§ **The problem**
Below is a listing to transcribe in full and exactly; keep the pictures out.

§ **Data section**
►

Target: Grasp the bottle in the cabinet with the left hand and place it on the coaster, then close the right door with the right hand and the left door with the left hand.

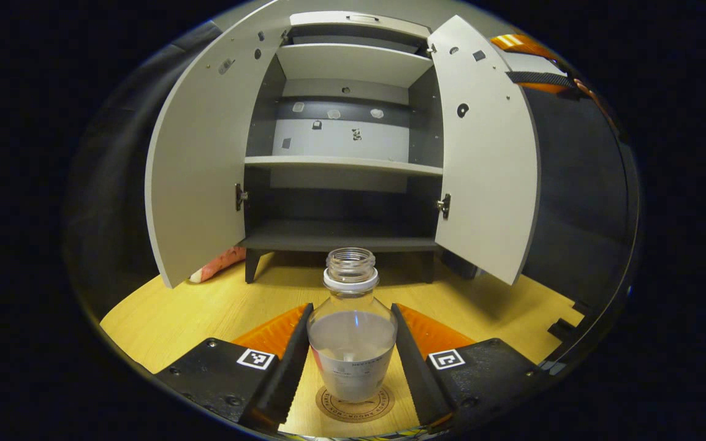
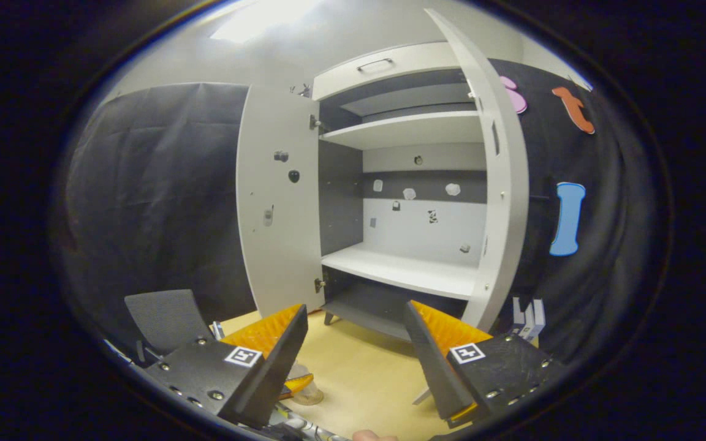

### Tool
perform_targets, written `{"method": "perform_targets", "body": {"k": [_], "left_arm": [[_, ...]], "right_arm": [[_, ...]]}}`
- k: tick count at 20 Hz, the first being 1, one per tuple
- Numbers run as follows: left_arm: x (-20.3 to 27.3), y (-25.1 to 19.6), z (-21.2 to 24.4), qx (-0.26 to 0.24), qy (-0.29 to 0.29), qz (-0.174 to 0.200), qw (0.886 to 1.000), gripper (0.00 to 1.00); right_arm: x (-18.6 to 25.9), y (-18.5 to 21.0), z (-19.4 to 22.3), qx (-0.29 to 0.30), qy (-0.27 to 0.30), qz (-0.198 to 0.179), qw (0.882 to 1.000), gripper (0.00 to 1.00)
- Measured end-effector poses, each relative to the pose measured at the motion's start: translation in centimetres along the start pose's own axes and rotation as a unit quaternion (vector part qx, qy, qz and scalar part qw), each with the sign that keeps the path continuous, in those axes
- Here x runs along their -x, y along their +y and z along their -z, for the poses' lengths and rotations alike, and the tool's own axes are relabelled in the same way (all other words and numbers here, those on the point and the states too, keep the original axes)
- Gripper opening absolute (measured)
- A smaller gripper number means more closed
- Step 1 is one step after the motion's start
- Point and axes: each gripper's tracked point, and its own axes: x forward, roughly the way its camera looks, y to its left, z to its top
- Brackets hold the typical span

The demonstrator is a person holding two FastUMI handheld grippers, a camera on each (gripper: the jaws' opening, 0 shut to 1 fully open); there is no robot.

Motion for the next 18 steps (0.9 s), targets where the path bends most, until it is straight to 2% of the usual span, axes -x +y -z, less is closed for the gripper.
{"method": "perform_targets", "body": {"k": [3,4,9,11,15,18], "left_arm": [[-0.2,-0.4,1.7,0.011,0.017,0.002,1.0,0.77],[-0.2,-0.6,1.2,0.01,0.002,-0.001,1.0,0.77],[0.2,-0.8,1.6,0.007,0.015,-0.004,1.0,0.78],[0.6,-0.9,0.5,0.007,0.004,-0.004,1.0,0.79],[1.2,-0.9,-1.8,0.008,-0.012,-0.01,1.0,0.8],[2.3,-0.9,-4.6,-0.014,-0.019,-0.018,1.0,0.8]], "right_arm": [[0.7,-1.4,-0.1,-0.001,0.0,0.016,1.0,0.96],[0.9,-1.8,-0.2,-0.001,-0.001,0.019,1.0,0.96],[1.2,-2.5,-0.6,-0.004,-0.007,0.026,1.0,0.96],[1.2,-2.4,-0.6,-0.007,-0.009,0.026,1.0,0.99],[1.7,-2.5,-1.3,-0.02,-0.019,0.029,0.999,0.96],[2.7,-3.6,-2.2,-0.024,-0.033,0.043,0.998,0.96]]}}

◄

§ **Completed task**
Target: Grasp the bottle in the cabinet with the left hand and place it on the coaster, then close the right door with the right hand and the left door with the left hand.


### Tool
perform_targets, written `{"method": "perform_targets", "body": {"k": [_], "left_arm": [[_, ...]], "right_arm": [[_, ...]]}}`
- k: tick count at 20 Hz, the first being 1, one per tuple
- Numbers run as follows: left_arm: x (-20.3 to 27.3), y (-25.1 to 19.6), z (-21.2 to 24.4), qx (-0.26 to 0.24), qy (-0.29 to 0.29), qz (-0.174 to 0.200), qw (0.886 to 1.000), gripper (0.00 to 1.00); right_arm: x (-18.6 to 25.9), y (-18.5 to 21.0), z (-19.4 to 22.3), qx (-0.29 to 0.30), qy (-0.27 to 0.30), qz (-0.198 to 0.179), qw (0.882 to 1.000), gripper (0.00 to 1.00)
- Measured end-effector poses, each relative to the pose measured at the motion's start: translation in centimetres along the start pose's own axes and rotation as a unit quaternion (vector part qx, qy, qz and scalar part qw), each with the sign that keeps the path continuous, in those axes
- Here x runs along their -x, y along their +y and z along their -z, for the poses' lengths and rotations alike, and the tool's own axes are relabelled in the same way (all other words and numbers here, those on the point and the states too, keep the original axes)
- Gripper opening absolute (measured)
- A smaller gripper number means more closed
- Step 1 is one step after the motion's start
- Point and axes: each gripper's tracked point, and its own axes: x forward, roughly the way its camera looks, y to its left, z to its top
- Brackets hold the typical span

The demonstrator is a person holding two FastUMI handheld grippers, a camera on each (gripper: the jaws' opening, 0 shut to 1 fully open); there is no robot.

Motion for the next 18 steps (0.9 s), targets where the path bends most, until it is straight to 2% of the usual span, axes -x +y -z, less is closed for the gripper.
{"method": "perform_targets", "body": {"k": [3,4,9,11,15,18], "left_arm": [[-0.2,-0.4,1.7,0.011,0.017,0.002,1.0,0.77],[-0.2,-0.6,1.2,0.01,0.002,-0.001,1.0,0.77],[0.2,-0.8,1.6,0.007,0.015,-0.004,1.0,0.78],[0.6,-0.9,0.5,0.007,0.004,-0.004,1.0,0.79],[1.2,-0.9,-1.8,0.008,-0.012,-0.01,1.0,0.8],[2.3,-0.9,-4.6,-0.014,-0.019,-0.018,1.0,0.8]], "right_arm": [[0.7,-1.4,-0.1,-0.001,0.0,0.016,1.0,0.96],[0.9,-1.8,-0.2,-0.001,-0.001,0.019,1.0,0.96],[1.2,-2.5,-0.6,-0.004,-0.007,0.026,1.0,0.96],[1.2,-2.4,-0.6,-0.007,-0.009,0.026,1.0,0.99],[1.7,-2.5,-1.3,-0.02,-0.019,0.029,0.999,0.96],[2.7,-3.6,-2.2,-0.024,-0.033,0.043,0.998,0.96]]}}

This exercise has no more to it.